Strategy against super-resistant bacteria: Curdlan-induced trained immunity combined with multi-epitope subunit vaccine.

Methicillin-resistant Staphylococcus aureus (MRSA) is rapidly spreading worldwide, emerging as a leading cause of bacterial infections in healthcare and community settings. This poses serious risks to human health. The shortage of novel antibiotics and the absence of effective vaccines make MRSA particularly challenging to treat. Existing vaccine development strategies often fail to provide early protection against infections, highlighting the urgent need for solutions. Herein, we propose a novel strategy combining trained immunity with a multi-epitope subunit vaccine to combat MRSA infections. We comprehensively evaluated the trained immune phenotypes induced by β-glucan from barley and curdlan.
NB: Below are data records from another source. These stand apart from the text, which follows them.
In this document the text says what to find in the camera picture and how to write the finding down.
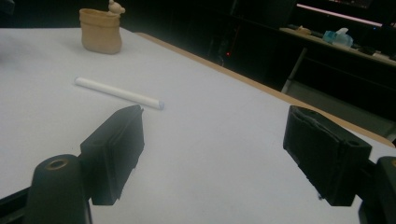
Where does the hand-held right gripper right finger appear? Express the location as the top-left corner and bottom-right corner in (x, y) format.
(282, 105), (374, 207)

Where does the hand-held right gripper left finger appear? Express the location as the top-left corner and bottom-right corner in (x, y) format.
(79, 104), (146, 206)

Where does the white pen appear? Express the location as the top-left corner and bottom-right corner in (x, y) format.
(74, 77), (165, 111)

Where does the tan pen holder with bear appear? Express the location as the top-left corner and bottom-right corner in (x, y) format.
(78, 0), (127, 56)

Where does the dark side desk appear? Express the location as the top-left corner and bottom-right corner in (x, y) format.
(278, 26), (396, 95)

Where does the light blue tissue pack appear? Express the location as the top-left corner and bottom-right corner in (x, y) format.
(322, 27), (355, 49)

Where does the small tan object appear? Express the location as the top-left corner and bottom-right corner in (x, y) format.
(295, 25), (313, 35)

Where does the monitor with pink lit edge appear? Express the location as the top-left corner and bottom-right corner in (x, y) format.
(295, 0), (386, 29)

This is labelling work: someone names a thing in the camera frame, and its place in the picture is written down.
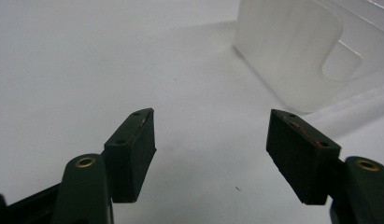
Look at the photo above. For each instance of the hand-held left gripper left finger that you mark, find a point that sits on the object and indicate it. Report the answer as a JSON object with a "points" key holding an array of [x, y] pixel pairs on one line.
{"points": [[130, 155]]}

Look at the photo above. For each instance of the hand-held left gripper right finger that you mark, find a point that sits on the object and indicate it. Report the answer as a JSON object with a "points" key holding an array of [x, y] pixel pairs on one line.
{"points": [[301, 161]]}

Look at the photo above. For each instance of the translucent plastic container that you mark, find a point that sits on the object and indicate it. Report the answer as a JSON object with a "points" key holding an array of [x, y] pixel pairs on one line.
{"points": [[308, 53]]}

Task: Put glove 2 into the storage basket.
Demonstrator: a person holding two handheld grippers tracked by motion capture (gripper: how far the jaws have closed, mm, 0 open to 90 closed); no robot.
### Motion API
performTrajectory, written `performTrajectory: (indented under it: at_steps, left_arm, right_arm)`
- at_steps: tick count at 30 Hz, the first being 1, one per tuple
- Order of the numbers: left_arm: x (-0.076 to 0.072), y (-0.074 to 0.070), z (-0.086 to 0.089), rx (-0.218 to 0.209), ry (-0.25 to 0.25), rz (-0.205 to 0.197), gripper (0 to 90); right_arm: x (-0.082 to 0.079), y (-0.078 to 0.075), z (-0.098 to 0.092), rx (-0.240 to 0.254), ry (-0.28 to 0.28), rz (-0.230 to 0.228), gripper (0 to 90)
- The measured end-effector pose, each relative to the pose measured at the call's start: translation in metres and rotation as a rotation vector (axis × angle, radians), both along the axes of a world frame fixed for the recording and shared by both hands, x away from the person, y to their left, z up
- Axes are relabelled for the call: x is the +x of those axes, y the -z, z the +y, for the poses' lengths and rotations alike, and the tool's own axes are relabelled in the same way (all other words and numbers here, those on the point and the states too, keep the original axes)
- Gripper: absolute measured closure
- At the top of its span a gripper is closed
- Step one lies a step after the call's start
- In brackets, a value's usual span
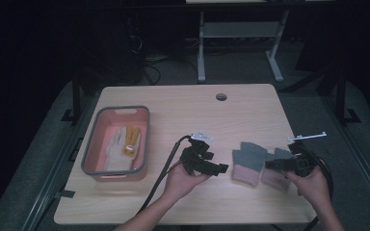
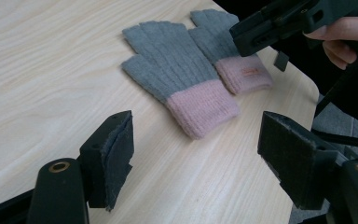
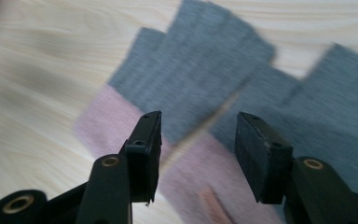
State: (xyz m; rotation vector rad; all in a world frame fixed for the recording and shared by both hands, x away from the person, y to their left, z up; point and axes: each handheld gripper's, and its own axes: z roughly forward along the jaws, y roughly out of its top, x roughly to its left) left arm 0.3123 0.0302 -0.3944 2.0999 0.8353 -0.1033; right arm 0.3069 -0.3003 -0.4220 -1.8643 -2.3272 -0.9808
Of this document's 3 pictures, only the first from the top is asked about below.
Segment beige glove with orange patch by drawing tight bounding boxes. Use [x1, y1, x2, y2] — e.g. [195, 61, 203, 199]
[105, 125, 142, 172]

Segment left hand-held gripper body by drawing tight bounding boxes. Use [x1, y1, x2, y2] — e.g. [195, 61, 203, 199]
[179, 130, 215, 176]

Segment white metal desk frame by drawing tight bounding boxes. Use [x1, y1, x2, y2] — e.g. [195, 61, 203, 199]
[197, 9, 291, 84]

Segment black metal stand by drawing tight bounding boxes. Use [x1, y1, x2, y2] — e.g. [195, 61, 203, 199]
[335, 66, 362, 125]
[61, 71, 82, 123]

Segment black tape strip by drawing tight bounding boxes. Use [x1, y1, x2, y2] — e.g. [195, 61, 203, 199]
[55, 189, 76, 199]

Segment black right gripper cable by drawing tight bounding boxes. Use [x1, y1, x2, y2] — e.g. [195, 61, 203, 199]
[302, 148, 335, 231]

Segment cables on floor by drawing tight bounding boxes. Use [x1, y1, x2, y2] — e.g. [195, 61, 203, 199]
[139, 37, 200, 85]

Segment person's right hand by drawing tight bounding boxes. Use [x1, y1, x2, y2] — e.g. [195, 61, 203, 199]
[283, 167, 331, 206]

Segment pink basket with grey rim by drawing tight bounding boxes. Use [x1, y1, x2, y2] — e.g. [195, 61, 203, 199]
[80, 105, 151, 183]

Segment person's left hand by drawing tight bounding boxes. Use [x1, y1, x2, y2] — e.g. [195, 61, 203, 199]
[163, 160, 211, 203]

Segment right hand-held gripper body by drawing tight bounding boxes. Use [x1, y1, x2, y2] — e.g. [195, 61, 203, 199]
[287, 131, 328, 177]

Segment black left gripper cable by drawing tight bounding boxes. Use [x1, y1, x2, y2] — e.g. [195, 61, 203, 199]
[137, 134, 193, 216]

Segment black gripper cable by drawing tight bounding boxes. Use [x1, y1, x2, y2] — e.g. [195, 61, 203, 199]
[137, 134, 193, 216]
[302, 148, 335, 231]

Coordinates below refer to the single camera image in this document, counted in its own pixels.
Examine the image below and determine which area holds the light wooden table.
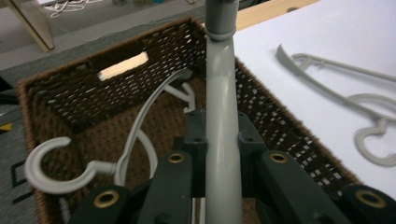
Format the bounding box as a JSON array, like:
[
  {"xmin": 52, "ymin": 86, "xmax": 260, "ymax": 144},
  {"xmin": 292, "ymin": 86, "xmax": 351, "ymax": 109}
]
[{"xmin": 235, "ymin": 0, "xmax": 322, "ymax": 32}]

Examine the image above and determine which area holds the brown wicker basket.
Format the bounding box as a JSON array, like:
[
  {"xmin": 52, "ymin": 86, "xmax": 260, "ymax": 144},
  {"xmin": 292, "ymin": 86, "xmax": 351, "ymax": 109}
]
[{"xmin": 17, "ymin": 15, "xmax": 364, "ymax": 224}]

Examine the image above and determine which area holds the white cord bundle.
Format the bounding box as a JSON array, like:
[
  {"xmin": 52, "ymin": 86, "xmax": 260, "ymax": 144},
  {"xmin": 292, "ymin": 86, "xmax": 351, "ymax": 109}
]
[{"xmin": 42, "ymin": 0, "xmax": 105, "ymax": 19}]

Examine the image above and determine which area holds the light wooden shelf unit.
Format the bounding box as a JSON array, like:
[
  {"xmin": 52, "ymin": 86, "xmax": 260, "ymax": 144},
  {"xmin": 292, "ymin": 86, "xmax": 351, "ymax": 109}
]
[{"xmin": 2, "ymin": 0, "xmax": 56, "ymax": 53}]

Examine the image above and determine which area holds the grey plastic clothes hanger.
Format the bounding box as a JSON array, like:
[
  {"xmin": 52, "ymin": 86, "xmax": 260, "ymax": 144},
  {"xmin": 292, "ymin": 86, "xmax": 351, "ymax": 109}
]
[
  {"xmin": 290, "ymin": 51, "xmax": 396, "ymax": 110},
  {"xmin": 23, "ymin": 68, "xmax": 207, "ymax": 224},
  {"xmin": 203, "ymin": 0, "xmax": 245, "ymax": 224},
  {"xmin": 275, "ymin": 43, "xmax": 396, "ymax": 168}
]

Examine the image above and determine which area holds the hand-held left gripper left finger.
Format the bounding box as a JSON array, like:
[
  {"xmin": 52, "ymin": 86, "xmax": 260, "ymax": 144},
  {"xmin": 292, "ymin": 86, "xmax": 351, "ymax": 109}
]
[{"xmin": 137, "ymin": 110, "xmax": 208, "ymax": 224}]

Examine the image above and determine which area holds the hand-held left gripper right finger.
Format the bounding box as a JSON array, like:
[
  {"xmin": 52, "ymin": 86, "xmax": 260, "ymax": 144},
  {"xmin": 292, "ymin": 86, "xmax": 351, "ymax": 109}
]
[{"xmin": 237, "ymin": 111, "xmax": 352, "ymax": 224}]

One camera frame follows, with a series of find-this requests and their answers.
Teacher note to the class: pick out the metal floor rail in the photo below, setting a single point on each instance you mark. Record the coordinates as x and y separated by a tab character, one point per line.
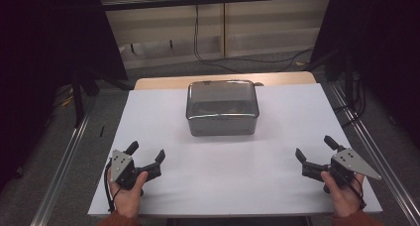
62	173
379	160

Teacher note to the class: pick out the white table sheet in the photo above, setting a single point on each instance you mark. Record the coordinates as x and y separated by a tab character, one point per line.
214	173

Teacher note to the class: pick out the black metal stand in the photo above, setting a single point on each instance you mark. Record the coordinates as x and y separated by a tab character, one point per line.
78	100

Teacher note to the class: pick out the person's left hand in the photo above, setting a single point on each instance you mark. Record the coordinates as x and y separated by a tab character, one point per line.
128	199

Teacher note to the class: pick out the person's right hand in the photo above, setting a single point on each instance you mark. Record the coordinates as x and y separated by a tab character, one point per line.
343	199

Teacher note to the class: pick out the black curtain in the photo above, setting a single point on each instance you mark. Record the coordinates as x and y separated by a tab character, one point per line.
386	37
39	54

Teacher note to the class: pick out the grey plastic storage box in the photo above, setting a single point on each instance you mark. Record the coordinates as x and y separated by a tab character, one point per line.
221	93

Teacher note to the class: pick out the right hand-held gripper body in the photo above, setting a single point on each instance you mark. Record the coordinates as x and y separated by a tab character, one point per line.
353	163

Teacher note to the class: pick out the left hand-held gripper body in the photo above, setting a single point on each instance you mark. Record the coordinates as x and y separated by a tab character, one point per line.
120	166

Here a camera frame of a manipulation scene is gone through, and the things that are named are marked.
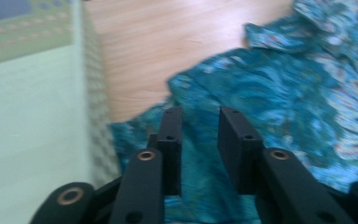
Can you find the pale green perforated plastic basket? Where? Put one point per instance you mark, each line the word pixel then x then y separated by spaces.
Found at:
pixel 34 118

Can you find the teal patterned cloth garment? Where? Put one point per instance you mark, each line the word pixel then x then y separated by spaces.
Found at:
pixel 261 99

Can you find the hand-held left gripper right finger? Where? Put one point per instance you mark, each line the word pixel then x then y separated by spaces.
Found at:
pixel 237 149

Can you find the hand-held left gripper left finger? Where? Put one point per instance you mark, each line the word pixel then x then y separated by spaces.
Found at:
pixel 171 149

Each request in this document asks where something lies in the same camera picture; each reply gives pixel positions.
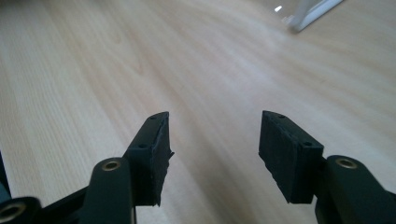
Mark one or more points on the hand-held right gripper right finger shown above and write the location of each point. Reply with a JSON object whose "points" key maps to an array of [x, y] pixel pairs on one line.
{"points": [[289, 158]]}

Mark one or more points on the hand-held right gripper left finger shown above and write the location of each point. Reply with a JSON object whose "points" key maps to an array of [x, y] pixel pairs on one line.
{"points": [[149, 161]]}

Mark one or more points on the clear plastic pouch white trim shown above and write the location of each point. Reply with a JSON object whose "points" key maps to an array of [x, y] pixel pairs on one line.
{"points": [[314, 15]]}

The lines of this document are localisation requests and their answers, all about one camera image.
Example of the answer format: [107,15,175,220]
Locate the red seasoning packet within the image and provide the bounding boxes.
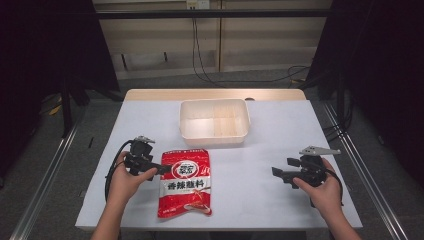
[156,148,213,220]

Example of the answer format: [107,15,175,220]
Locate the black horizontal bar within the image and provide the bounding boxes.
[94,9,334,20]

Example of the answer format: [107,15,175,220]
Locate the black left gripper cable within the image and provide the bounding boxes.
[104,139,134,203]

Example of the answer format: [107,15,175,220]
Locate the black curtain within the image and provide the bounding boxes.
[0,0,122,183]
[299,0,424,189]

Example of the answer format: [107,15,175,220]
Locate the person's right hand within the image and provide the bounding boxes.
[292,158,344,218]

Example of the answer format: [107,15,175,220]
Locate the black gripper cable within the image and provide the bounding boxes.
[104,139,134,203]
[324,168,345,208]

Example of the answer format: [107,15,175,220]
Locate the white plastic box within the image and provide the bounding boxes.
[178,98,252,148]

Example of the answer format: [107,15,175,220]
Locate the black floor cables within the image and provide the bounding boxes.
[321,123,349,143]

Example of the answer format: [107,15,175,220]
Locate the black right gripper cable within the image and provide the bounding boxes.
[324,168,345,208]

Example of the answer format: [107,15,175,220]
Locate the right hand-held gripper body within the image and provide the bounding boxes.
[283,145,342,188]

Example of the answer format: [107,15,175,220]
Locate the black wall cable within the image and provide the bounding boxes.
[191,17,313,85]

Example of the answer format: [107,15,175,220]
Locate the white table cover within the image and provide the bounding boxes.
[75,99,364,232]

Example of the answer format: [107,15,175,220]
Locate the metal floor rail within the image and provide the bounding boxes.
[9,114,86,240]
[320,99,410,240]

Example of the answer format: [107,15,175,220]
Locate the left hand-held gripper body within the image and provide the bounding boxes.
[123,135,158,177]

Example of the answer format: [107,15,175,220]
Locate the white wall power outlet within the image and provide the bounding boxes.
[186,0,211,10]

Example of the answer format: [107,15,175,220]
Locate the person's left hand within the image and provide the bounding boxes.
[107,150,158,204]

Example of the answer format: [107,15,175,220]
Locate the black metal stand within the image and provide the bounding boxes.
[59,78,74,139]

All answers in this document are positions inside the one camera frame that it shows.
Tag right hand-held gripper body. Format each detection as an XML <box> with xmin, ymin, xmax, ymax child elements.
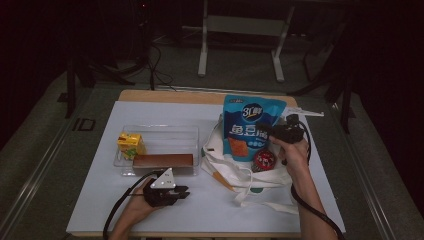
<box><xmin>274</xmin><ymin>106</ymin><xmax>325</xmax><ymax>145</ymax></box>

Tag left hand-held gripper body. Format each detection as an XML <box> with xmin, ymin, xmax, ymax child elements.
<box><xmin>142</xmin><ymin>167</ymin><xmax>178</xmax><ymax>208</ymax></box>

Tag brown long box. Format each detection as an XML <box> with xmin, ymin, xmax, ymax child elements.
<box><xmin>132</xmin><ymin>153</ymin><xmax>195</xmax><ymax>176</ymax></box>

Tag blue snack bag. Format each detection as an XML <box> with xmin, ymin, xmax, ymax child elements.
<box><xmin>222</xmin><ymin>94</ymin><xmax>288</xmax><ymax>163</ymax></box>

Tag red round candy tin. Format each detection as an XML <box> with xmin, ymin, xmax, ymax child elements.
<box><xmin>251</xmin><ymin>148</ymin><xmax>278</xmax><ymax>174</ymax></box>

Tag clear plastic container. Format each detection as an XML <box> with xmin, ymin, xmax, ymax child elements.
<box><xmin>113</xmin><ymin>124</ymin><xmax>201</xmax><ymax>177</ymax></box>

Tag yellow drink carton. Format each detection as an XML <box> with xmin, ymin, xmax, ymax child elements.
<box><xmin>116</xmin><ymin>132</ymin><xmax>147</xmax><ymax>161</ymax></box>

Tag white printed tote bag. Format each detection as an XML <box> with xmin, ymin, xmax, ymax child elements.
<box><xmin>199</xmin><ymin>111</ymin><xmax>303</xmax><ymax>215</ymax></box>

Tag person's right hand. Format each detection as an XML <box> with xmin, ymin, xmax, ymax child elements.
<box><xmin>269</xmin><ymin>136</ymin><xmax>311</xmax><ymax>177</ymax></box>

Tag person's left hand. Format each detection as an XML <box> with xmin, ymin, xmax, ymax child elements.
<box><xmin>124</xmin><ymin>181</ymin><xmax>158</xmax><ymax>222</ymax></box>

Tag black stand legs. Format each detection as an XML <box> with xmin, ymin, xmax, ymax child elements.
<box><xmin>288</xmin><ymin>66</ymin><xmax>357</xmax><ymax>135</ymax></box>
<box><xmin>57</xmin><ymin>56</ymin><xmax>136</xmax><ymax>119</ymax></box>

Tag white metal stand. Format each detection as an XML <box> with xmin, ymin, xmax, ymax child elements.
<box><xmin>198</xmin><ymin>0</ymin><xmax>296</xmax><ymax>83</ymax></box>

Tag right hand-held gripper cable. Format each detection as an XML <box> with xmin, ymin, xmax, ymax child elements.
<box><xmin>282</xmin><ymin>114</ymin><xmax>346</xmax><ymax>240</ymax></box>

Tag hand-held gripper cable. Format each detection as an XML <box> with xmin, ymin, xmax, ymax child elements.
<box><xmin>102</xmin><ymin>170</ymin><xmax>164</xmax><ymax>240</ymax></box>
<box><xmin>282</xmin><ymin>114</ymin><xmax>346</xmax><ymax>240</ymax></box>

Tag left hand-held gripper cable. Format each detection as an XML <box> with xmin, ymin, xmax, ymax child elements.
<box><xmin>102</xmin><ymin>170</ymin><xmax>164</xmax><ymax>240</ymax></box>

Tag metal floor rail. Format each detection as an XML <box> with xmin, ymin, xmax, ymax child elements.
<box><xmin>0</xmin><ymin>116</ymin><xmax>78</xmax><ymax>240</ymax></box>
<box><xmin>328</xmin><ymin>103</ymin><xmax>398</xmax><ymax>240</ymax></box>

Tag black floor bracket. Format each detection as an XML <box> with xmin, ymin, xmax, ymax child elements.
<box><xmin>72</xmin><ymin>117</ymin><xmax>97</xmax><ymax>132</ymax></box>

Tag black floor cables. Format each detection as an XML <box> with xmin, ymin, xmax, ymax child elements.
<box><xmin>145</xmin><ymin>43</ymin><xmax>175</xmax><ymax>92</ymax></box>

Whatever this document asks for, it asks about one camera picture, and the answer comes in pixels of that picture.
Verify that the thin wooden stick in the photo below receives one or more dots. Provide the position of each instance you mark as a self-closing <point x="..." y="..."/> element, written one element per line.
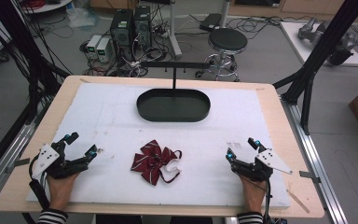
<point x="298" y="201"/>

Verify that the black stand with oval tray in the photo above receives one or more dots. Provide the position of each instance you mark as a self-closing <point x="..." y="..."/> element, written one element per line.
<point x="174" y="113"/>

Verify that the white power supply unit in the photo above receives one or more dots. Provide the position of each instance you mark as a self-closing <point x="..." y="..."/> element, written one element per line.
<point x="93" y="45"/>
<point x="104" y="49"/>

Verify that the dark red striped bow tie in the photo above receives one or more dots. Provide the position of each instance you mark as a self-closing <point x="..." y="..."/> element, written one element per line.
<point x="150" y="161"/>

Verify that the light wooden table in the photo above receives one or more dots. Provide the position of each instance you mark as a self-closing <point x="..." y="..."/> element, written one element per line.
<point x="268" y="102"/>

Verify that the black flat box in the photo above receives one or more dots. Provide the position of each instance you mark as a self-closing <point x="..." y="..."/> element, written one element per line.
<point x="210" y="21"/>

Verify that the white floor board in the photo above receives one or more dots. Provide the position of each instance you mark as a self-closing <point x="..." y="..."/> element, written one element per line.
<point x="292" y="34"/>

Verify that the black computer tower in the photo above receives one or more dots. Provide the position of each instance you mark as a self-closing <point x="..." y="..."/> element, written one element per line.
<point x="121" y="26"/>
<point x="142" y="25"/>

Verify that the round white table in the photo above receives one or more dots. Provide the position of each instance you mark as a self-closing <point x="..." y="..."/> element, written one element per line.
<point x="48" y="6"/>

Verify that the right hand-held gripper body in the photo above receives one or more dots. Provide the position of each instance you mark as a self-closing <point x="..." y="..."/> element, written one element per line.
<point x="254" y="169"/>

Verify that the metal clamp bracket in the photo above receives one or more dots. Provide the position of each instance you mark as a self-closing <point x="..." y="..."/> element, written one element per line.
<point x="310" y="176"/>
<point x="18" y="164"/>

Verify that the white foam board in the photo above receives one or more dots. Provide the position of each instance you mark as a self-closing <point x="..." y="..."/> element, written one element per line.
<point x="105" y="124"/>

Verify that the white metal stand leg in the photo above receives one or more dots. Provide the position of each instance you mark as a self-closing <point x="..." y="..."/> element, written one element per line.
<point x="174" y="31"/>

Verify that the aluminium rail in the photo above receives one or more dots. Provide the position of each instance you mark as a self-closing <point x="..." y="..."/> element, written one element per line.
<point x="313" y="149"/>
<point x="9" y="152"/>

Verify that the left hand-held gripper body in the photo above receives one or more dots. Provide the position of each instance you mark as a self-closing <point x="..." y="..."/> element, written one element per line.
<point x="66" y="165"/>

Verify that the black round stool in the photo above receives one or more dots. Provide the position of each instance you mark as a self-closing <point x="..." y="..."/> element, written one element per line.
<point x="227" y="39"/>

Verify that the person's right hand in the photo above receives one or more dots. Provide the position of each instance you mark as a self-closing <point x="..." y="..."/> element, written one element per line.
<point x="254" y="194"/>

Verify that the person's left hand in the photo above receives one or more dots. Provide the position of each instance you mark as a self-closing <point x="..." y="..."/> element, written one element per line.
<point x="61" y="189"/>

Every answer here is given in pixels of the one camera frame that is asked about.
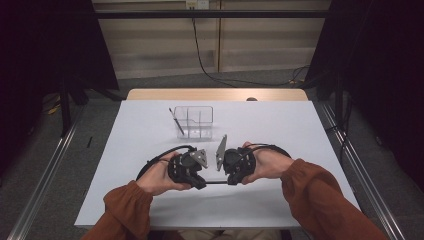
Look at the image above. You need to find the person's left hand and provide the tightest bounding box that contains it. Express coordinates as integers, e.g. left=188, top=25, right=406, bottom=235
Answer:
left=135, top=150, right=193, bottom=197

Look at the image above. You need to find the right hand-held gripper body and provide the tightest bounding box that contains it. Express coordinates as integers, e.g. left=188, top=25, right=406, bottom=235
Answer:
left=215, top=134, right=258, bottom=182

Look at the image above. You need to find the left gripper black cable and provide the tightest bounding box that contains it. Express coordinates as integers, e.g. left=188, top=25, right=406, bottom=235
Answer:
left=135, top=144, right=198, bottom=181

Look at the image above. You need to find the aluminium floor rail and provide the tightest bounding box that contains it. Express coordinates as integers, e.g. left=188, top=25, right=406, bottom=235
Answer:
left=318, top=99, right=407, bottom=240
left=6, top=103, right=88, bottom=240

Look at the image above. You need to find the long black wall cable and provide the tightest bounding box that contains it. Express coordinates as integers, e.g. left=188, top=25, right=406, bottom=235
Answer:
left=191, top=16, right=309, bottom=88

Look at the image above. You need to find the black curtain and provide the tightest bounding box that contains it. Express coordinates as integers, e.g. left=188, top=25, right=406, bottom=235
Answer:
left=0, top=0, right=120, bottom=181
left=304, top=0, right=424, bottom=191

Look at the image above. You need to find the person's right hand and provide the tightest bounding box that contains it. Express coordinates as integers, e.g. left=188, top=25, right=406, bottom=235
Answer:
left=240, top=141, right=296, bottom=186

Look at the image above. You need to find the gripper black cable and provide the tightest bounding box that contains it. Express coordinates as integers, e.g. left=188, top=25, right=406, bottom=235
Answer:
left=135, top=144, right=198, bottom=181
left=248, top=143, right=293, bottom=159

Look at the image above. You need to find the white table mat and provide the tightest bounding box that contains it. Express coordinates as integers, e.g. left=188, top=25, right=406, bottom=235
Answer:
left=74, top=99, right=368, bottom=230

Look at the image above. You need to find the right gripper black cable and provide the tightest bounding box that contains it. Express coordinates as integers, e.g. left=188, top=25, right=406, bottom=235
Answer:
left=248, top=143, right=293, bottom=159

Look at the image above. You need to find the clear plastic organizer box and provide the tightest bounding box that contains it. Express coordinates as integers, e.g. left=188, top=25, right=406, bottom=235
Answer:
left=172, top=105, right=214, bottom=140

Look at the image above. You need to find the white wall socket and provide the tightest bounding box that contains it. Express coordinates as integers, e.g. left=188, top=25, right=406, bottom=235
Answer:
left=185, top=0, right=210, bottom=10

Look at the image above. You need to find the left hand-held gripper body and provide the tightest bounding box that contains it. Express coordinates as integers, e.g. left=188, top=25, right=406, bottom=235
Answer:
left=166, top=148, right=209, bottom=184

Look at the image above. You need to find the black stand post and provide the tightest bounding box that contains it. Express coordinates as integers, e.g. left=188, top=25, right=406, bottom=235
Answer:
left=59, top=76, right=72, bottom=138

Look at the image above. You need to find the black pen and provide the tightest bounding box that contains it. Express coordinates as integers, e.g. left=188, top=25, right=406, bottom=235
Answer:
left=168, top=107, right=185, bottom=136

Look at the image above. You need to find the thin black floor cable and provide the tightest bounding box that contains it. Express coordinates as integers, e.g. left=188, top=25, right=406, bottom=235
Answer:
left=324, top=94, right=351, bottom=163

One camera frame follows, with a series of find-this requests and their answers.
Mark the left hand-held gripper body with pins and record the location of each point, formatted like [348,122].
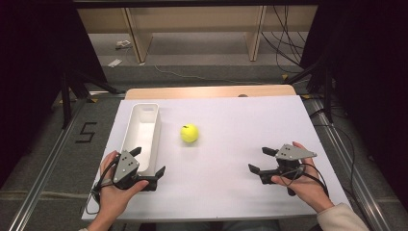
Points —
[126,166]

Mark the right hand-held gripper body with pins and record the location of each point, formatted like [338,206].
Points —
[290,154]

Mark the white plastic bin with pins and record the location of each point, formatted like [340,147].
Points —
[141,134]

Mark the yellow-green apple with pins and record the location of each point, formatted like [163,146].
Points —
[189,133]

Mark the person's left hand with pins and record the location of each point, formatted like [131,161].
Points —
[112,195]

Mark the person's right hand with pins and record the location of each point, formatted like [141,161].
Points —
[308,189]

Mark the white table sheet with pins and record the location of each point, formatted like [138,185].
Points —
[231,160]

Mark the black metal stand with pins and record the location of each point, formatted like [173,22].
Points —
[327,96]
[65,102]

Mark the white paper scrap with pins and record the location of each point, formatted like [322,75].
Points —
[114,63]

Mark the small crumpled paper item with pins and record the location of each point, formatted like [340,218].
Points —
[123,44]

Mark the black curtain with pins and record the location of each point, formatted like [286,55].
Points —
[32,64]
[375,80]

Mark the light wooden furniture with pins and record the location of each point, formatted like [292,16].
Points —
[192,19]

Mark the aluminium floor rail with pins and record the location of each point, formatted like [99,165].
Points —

Macrophages trained with curdlan exhibited a more balanced inflammatory response compared to β-glucan from barley, expressing higher levels of IL-1β, IFN-β, TGF-β, and CCL2 upon secondary stimulation. Furthermore, curdlan-induced trained immunity rapidly provided excellent protection against S. aureus infection in mice. RNA-sequencing analysis revealed that curdlan modulates the Wnt signaling pathway in macrophages, resolves inflammation, and promotes tissue repair. When combined with one or two doses of S. aureus multivalent epitope antigen against MRSA infection, curdlan-induced trained immunity enhanced early protection and promoted recovery. Our study demonstrates the feasibility of combining trained immunity with vaccine protection against MRSA, providing a strategy against multi-drug resistant bacteria.